The urgency of immediate action by the financial regulators “cannot be overemphasized given the rapid growth of stablecoins and the increasing threats that stablecoins pose to investor protection, financial stability and national security,” the groups wrote in the letter to SEC Chair Gary Gensler, CFTC Chairman Rostin Behnam and Treasury Secretary Janet Yellen, who chairs FSOC.

Signing on to the letter were the Americans for Financial Reform Education Fund, the Consumer Federation of America, Public Citizen, Better Markets, the Revolving Door Project and 20/20 Vision, as well as George Washington University Law School Professor Arthur Wilmarth, Jr.

The letter underscores the broader frustration over the regulatory uncertainty surrounding stablecoins, digital assets whose value is pegged to the U.S. dollar or other stable asset. Despite growing calls for Congress to enact comprehensive cryptocurrency framework, majority Democrats on the House Financial Services Committee and Senate Banking Committee have yet to rally around any such legislation.

Both panels have held cryptoasset hearings in recent weeks. During those hearings, Republican lawmakers, and some in the crypto industry, placed particular focus on arguing against the SEC taking the lead in digital asset oversight.

The groups, in their letter, cited the SEC’s recent subpoena to cryptocurrency mining company Marathon Digital Holdings Inc. relating to a Montana data center, as well as the CFTC’s order in October against stablecoin issuer Tether. The CFTC ordered Tether to pay $41 million to settle charges “for making untrue or misleading statements and omissions of material fact” around the assets backing the stablecoin.

The groups also cited an early November stablecoin report by the President’s Working Group on Financial Markets (PWG), which did not name a lead regulator for stablecoins but made a series of legislative recommendations that included requiring stablecoin issuers to be insured depository institutions.

“Even if stablecoins are eventually treated as deposits... the SEC clearly has existing authority, under controlling legal precedent such as Marine Bank v. Weaver, to treat stablecoins and other digital assets as securities under the federal securities laws unless those instruments are issued by FDIC-insured banks or similarly regulated foreign banks.”

In the Supreme Court’s 1982 ruling in Marine Bank v.

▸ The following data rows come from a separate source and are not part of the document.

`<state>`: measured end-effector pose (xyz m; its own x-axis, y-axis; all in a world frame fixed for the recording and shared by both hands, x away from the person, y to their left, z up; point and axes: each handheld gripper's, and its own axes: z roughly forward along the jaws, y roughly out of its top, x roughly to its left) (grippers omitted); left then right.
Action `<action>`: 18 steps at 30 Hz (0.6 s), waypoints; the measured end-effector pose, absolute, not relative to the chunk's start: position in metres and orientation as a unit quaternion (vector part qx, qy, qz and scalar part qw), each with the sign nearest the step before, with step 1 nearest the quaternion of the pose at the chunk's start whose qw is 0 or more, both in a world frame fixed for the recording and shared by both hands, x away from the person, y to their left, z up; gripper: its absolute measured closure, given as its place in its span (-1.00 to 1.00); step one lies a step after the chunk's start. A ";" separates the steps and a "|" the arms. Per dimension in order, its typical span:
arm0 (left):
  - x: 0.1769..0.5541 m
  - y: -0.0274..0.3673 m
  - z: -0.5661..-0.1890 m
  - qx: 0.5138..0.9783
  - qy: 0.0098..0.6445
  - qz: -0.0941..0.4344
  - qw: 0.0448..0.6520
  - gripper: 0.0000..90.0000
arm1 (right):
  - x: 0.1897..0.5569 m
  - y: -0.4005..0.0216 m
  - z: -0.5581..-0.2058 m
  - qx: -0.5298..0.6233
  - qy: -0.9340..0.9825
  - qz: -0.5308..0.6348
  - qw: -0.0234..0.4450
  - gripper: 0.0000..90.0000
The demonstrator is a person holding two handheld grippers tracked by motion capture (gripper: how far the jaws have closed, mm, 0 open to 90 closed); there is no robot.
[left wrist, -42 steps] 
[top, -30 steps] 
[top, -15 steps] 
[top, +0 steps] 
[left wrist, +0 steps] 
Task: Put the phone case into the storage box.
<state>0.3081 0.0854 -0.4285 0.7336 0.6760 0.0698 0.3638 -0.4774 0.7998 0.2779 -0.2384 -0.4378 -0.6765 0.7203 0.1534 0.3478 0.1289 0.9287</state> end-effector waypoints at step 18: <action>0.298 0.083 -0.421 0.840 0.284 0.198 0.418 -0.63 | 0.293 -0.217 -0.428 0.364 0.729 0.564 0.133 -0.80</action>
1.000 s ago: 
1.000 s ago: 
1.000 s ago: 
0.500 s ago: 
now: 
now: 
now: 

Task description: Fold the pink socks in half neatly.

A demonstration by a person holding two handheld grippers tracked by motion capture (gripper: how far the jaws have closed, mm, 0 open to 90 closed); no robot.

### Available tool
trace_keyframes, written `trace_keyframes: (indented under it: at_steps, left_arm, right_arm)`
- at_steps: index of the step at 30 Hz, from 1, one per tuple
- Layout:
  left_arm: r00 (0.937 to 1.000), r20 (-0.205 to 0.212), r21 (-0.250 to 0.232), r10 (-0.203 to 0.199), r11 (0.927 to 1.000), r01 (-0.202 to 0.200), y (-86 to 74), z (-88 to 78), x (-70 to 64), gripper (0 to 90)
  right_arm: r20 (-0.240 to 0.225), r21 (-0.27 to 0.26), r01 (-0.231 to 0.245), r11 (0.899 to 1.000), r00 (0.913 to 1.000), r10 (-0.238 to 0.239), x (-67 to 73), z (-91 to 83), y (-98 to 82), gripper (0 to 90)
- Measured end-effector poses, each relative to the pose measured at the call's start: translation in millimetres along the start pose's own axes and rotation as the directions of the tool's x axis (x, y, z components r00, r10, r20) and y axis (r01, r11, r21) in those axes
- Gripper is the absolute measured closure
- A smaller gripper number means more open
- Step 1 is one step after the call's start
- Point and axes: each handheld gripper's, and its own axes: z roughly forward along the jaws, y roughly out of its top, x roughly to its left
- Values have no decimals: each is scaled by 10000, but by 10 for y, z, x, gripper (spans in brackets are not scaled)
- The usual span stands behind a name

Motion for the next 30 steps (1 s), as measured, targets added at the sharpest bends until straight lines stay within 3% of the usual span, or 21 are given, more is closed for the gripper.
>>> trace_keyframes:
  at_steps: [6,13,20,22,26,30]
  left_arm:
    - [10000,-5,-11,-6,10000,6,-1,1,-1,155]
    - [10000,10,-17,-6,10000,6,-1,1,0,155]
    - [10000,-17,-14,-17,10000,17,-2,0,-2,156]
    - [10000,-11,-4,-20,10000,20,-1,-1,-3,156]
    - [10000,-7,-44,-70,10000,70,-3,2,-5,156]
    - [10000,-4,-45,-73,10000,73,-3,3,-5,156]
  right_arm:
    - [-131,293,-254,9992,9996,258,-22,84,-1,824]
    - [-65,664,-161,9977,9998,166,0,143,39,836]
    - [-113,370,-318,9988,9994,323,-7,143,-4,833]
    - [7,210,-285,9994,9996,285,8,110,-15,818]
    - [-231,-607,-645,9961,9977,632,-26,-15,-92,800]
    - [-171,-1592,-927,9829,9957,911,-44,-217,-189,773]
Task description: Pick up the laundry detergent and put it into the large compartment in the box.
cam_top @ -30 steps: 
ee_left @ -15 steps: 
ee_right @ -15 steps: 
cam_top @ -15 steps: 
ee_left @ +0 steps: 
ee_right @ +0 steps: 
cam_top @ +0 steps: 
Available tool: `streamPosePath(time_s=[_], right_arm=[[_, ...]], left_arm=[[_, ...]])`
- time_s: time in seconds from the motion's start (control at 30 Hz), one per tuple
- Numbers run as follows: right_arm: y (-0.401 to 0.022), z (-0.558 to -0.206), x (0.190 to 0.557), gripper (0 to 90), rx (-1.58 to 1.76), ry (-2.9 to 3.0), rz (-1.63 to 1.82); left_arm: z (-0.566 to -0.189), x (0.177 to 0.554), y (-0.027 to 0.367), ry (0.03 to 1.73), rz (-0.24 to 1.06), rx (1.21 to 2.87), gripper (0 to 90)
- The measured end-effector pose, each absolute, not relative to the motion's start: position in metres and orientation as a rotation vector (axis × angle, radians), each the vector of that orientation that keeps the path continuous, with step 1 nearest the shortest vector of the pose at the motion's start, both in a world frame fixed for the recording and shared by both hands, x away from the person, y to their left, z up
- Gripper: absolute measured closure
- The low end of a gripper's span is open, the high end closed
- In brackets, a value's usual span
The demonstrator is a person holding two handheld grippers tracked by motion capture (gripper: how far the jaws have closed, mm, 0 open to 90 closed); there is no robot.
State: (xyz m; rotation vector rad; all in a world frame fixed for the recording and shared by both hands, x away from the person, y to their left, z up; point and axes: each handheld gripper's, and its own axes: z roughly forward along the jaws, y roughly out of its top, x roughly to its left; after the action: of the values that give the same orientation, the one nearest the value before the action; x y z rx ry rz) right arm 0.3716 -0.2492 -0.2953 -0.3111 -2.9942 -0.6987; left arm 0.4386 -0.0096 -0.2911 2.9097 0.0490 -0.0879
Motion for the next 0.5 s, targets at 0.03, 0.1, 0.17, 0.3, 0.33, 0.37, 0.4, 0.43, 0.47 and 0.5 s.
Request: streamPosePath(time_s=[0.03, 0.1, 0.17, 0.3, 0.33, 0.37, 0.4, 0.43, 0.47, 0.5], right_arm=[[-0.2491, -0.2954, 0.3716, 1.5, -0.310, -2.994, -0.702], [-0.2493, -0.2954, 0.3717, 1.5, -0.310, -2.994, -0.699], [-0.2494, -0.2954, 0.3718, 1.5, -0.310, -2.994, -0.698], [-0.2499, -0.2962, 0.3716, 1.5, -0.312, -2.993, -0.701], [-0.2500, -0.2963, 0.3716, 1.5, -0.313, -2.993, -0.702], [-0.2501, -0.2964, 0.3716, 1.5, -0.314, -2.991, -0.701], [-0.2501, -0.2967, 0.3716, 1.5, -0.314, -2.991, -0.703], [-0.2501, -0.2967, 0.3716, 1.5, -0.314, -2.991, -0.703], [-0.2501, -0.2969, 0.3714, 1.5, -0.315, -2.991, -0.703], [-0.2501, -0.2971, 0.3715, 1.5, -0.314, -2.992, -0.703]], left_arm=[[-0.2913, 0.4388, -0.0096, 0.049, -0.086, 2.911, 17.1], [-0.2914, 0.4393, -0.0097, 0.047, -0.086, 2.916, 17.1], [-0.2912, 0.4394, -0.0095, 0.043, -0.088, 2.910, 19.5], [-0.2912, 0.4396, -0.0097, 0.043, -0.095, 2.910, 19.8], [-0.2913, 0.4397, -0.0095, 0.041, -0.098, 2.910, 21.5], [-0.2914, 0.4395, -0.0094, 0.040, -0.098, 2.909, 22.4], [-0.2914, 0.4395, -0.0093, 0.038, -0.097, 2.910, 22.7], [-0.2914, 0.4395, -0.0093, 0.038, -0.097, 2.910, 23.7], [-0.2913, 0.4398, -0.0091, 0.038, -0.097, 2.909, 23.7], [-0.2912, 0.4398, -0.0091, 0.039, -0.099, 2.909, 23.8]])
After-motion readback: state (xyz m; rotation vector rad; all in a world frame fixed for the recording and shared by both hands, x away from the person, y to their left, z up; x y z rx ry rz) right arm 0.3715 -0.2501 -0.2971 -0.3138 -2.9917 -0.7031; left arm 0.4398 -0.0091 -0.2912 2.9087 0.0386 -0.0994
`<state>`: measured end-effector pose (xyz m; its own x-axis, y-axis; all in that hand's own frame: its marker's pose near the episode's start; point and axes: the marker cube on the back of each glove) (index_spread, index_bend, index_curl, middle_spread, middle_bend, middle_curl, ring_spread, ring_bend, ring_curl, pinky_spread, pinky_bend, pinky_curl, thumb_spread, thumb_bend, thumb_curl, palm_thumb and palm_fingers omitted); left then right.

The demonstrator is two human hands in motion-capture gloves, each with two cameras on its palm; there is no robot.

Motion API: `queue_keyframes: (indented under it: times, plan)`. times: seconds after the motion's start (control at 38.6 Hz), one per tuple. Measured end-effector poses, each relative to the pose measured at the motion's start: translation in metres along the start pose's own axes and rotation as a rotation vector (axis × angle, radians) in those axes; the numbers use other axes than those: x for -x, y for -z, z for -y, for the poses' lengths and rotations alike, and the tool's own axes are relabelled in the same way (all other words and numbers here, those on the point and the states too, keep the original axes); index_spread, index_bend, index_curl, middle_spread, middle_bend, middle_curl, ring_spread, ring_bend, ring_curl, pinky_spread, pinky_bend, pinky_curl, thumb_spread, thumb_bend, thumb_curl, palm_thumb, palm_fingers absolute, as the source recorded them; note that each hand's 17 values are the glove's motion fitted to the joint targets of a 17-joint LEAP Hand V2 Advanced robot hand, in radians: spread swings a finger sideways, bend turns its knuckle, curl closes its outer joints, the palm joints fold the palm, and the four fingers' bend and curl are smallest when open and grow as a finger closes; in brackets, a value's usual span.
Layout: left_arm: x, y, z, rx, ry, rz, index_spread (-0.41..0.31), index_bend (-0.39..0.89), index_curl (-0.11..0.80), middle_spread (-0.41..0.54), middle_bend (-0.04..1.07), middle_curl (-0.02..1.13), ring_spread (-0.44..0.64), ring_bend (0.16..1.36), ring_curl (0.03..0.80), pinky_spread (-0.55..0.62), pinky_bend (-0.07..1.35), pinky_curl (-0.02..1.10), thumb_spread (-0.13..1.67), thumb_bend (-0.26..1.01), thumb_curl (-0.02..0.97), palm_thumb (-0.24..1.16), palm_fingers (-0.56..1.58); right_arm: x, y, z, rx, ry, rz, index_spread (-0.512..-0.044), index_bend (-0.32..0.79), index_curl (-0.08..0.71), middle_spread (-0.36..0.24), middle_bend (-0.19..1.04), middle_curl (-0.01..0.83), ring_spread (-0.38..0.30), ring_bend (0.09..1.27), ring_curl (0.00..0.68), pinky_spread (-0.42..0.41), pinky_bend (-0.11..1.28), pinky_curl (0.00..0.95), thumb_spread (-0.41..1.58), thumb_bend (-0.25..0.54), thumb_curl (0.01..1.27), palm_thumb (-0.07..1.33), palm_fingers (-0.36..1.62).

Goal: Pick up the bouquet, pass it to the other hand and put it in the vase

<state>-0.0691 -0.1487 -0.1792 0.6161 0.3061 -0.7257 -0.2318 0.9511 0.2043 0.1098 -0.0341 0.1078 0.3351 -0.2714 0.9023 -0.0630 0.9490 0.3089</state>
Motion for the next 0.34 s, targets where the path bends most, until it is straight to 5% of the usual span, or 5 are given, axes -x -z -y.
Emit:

Weaver, the High Court concluded that “it is unnecessary to subject issuers of bank certificates of deposit to liability under the antifraud provisions of the federal securities laws, since the holders of bank certificates of deposit are abundantly protected under the federal banking laws.”

The letter comes days after Sen. Pat Toomey of Pennsylvania, the ranking Republican on the Senate Banking Committee, called for legislation stipulating that non-interest-bearing stablecoins “are not necessarily securities and therefore shouldn’t automatically be regulated as such.”